I’m aware of the problems with the Death Penalty. I think many of the same problems occur with the Life sentence. It’s easier to push a borderline case to guilty with Life. Juries tend to think, “If he is innocent, he can always prove it later.” There has been much talk about the horrors of executing an innocent man, but little about the horrors of putting an innocent man in a cage for life. Not long ago, here in Chicago, a man was released from prison for a rape-murder. DNA proved that he wasn’t the rapist and the skin under the victim’s fingernails wasn’t his. He had been convicted because of a confession obtained by police torture. (Think of that when Republicans tell you that torture works.) He was sixteen when convicted as an adult and in his mid-40’s when released from prison. Think of the horror of THAT. That young man’s life was taken as surely as if he had been executed.
Assuming that the killer did not stay in jail for the rest of his life, I would find that sentence quite lenient, almost comically so.
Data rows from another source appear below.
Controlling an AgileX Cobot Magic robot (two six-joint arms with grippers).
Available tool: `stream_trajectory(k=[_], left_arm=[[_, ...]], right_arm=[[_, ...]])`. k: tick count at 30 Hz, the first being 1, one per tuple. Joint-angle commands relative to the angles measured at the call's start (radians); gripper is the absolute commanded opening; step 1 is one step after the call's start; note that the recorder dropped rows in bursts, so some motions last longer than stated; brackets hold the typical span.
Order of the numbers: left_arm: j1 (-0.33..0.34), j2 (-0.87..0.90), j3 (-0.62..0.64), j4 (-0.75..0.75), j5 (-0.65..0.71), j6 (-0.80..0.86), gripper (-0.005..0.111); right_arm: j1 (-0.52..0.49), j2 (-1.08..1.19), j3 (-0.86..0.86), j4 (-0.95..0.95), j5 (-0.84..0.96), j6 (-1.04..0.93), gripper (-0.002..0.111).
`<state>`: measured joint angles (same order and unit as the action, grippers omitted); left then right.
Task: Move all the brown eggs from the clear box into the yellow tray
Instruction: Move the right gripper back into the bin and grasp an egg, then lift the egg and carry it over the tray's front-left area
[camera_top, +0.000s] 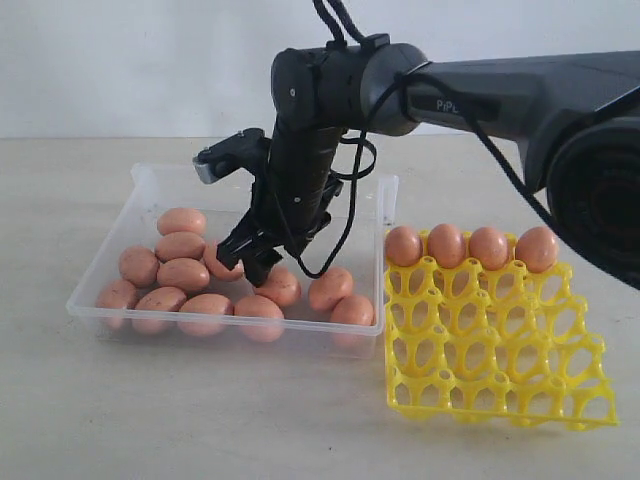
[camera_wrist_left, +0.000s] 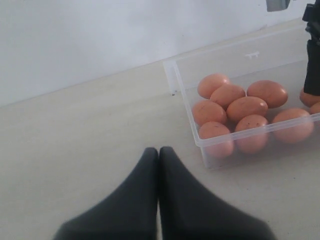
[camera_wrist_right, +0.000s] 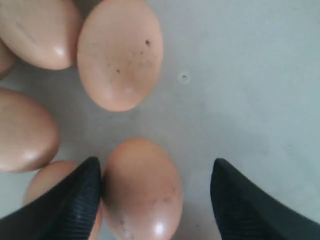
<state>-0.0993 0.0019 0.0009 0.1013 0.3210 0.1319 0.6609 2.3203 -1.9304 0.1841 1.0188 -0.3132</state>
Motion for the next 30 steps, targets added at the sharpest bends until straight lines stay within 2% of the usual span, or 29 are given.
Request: stream_trajectory(k=[1,6,7,8,9,11,15,19,21,22,25,28,30], left_arm=[[-0.003,-0.002,-0.001,-0.008,-0.007,0.000,-0.004],[-0.003,-0.002,-0.001,-0.008,-0.007,0.000,-0.004],[-0.003,-0.002,-0.001,-0.008,-0.007,0.000,-0.004],[-0.003,-0.002,-0.001,-0.008,-0.007,0.000,-0.004],[-0.003,-0.002,-0.001,-0.008,-0.007,0.000,-0.004],[-0.003,-0.002,-0.001,-0.008,-0.007,0.000,-0.004],[-0.003,-0.002,-0.001,-0.008,-0.007,0.000,-0.004],[-0.003,-0.002,-0.001,-0.008,-0.007,0.000,-0.004],[-0.003,-0.002,-0.001,-0.008,-0.007,0.000,-0.004],[-0.003,-0.002,-0.001,-0.008,-0.007,0.000,-0.004],[-0.003,-0.002,-0.001,-0.008,-0.007,0.000,-0.004],[-0.003,-0.002,-0.001,-0.008,-0.007,0.000,-0.004],[-0.003,-0.002,-0.001,-0.008,-0.007,0.000,-0.004]], right_arm=[[0.000,0.035,-0.007,-0.006,0.001,-0.002,0.059],[-0.001,0.063,-0.007,-0.009,0.003,0.027,0.059],[-0.001,0.070,-0.007,-0.009,0.003,0.029,0.055],[-0.001,0.070,-0.007,-0.009,0.001,0.041,0.049],[-0.001,0.070,-0.007,-0.018,0.001,0.054,0.029],[-0.001,0.064,-0.007,-0.032,0.009,0.057,0.001],[-0.001,-0.006,-0.007,-0.043,-0.001,0.057,0.000],[-0.001,-0.145,-0.005,-0.027,-0.093,0.207,0.000],[0.012,-0.251,0.090,0.068,-0.255,0.203,0.000],[0.036,-0.336,0.227,0.092,-0.438,0.159,0.000],[0.080,-0.506,0.537,0.104,-0.842,0.154,0.000],[0.096,-0.665,0.864,0.143,-1.198,0.164,0.000],[0.084,-0.752,1.053,0.143,-1.373,0.204,0.000]])
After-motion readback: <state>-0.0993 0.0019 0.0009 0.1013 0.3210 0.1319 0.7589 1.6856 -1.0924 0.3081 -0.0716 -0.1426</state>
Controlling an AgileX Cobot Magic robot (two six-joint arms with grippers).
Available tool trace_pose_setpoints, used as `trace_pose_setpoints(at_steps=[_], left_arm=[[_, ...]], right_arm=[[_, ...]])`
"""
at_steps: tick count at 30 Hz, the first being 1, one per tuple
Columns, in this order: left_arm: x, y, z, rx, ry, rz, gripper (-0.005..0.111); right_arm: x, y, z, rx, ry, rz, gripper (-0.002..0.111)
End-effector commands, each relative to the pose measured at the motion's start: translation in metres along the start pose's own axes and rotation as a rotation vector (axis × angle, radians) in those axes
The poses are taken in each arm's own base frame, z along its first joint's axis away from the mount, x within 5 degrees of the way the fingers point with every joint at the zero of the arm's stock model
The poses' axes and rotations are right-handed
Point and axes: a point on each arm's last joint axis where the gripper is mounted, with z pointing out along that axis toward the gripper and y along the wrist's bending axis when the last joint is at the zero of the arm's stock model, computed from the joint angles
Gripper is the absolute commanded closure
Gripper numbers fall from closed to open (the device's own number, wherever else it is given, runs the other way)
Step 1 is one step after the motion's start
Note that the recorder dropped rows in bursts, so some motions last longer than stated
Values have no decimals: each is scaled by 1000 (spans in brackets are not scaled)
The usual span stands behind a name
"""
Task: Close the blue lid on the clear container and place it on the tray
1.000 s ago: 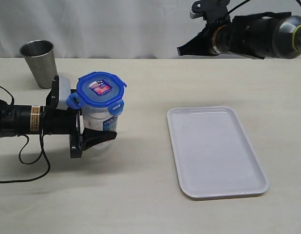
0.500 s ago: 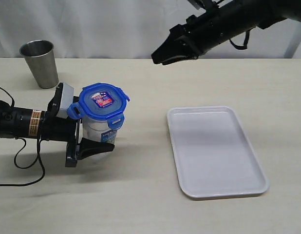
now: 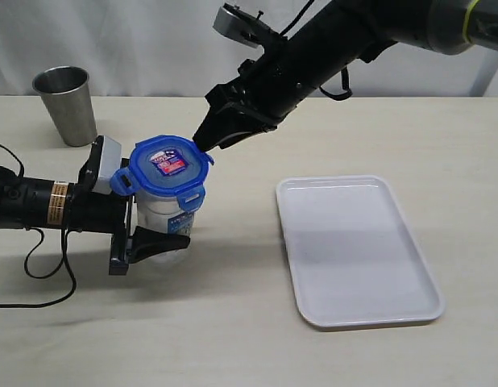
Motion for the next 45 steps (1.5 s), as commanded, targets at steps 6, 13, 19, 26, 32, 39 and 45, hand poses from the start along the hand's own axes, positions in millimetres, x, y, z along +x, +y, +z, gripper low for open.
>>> trace_pose_setpoints(at_steps=[6,13,19,26,32,39,45], left_arm=[[-6,5,-1,-33,-42,-6,107],[-6,5,-1,-34,-43,-6,107],[-6,5,-1,-35,-47,-7,107],[-6,5,-1,-33,-51,-7,107],[-6,5,-1,-33,-51,-7,107],[-6,5,-1,-33,-51,-7,107],[-6,5,-1,-33,-51,-7,107]], right_arm=[[2,14,9,-52,38,-32,63],[3,15,22,-16,71,-35,63],[10,16,43,-57,134,-38,63],[14,13,64,-99,162,-34,72],[19,8,80,-189,176,-15,78],[25,-2,93,-188,207,5,78],[9,0,72,-95,188,-89,76]])
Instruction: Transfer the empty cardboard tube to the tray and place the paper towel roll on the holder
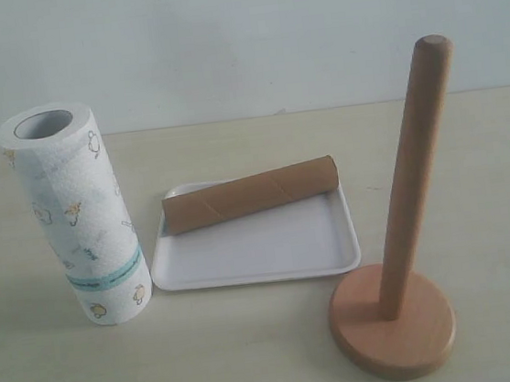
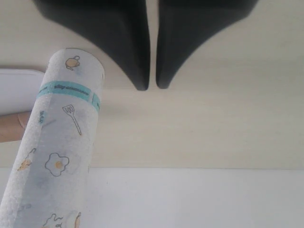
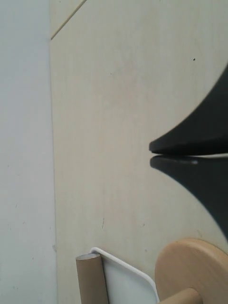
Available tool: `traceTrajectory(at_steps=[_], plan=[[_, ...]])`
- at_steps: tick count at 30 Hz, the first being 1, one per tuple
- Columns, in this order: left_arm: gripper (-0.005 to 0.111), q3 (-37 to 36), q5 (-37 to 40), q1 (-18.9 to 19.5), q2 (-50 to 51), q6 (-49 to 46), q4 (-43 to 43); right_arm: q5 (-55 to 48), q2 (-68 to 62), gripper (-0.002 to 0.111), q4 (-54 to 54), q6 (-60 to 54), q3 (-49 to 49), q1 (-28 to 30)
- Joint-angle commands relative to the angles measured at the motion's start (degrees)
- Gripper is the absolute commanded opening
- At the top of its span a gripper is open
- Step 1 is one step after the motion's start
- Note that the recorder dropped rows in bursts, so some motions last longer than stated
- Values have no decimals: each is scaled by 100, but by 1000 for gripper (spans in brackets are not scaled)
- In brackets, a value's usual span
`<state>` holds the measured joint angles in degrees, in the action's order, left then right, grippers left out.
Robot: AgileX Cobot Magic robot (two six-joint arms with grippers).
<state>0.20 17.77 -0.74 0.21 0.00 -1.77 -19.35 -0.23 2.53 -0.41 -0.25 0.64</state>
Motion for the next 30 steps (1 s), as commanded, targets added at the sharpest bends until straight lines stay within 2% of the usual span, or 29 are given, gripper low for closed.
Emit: traceTrajectory(at_steps=[1,19,22,28,30], plan=[[4,-20,-25,12,-21,0,7,3,23,0,-17,-3,25,31],[4,-20,-154,12,-21,0,7,3,23,0,-17,-3,25,31],[4,-20,-787,12,-21,0,7,3,23,0,-17,-3,25,31],[4,-20,-2699,12,-21,-237,7,3,23,0,-17,-3,25,31],[4,-20,-3002,12,-21,-264,7,3,23,0,-17,-3,25,31]])
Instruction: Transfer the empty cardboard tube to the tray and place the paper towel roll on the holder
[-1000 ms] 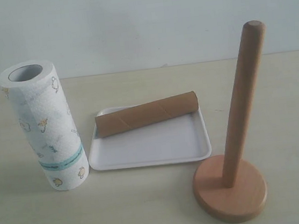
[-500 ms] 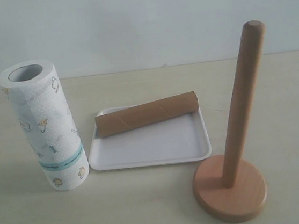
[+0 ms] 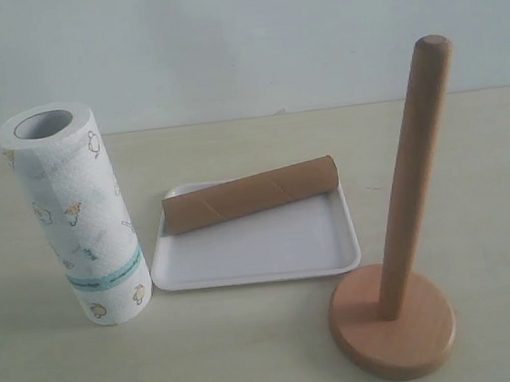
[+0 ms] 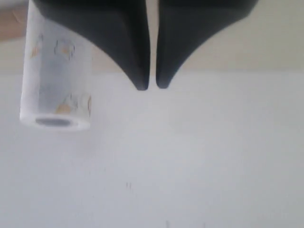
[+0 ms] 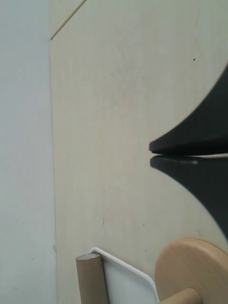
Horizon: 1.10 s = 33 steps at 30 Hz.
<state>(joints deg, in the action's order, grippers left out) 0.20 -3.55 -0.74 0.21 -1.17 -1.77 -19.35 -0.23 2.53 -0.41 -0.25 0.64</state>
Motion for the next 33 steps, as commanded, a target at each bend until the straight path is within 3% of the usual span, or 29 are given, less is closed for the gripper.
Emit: traceTrajectory(at_steps=[1,12,16,20,22,26,33], plan=[[4,-20,-885,12,-21,-135,7,3,23,0,-17,-3,25,31],[4,-20,-1193,12,140,-135,7,3,23,0,-17,-3,25,31],[4,-5,-2078,12,1539,203,416,28,23,0,-17,41,25,31],[4,205,-3047,12,3334,1760,2527,28,23,0,-17,41,25,31],[4,205,-3767,12,4194,1836,2923,28,23,0,-17,41,25,31],[4,205,-4404,12,5000,1836,2940,28,23,0,-17,41,25,31],[4,205,-4465,12,5552,1836,2940,28,23,0,-17,41,25,31]])
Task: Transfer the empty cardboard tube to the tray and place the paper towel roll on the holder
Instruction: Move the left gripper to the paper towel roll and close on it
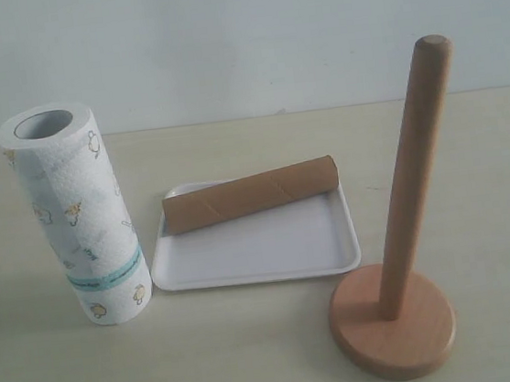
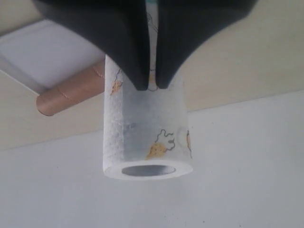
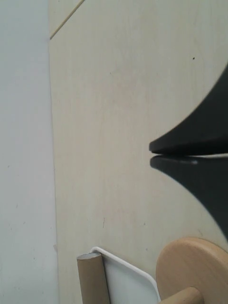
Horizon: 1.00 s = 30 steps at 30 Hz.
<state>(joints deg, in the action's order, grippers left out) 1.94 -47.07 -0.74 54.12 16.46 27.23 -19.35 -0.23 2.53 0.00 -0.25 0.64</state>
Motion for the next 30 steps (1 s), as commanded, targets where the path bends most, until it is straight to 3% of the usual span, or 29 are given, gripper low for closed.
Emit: traceTrajectory(at_steps=[1,15,19,25,26,30], plan=[[4,32,-113,12,161,72,40,28,23,0,-17,0,25,31],[7,32,163,12,162,475,460,28,23,0,-17,0,25,31],[32,32,152,12,162,503,573,28,23,0,-17,0,25,31],[105,32,-257,12,162,503,573,28,23,0,-17,0,25,31],[109,32,-433,12,162,531,573,28,23,0,-17,0,25,31],[110,32,-918,12,162,629,663,28,23,0,-17,0,25,31]])
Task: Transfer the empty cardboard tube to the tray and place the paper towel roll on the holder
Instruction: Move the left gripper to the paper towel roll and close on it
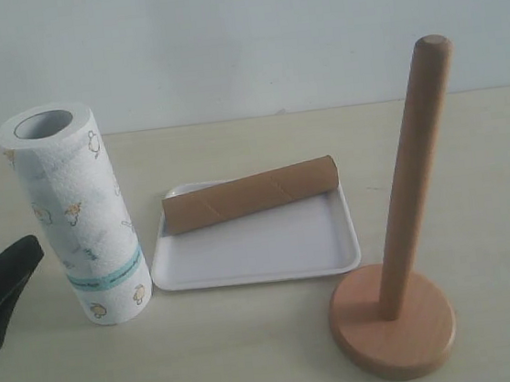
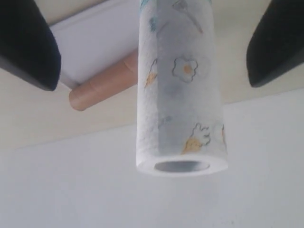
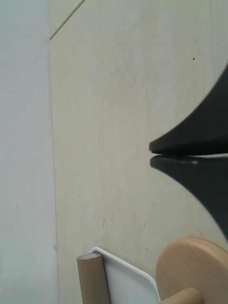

Maybe that makes me less civilized than others, but I don’t particularly care. In any event, I’m not sure that this case is the best to use as a comparison of justice systems – reasonable people could agree that an extremely lengthy sentence is warranted for mass murderers such as this guy, and that reform of the U.S. system is necessary.
I certainly agree with that. I just find the Norwegian system worthy of note in that the sentence, even in an extreme instance like this, isn’t automatically set to life, yet it still can be extended when called for, as it most certainly is here. It’s like an odd reversal of the US parole system.
Either way, I don’t see any reason why Brevik shouldn’t spend the rest of his days behind bars–nor do I see any likelihood that he’ll do otherwise.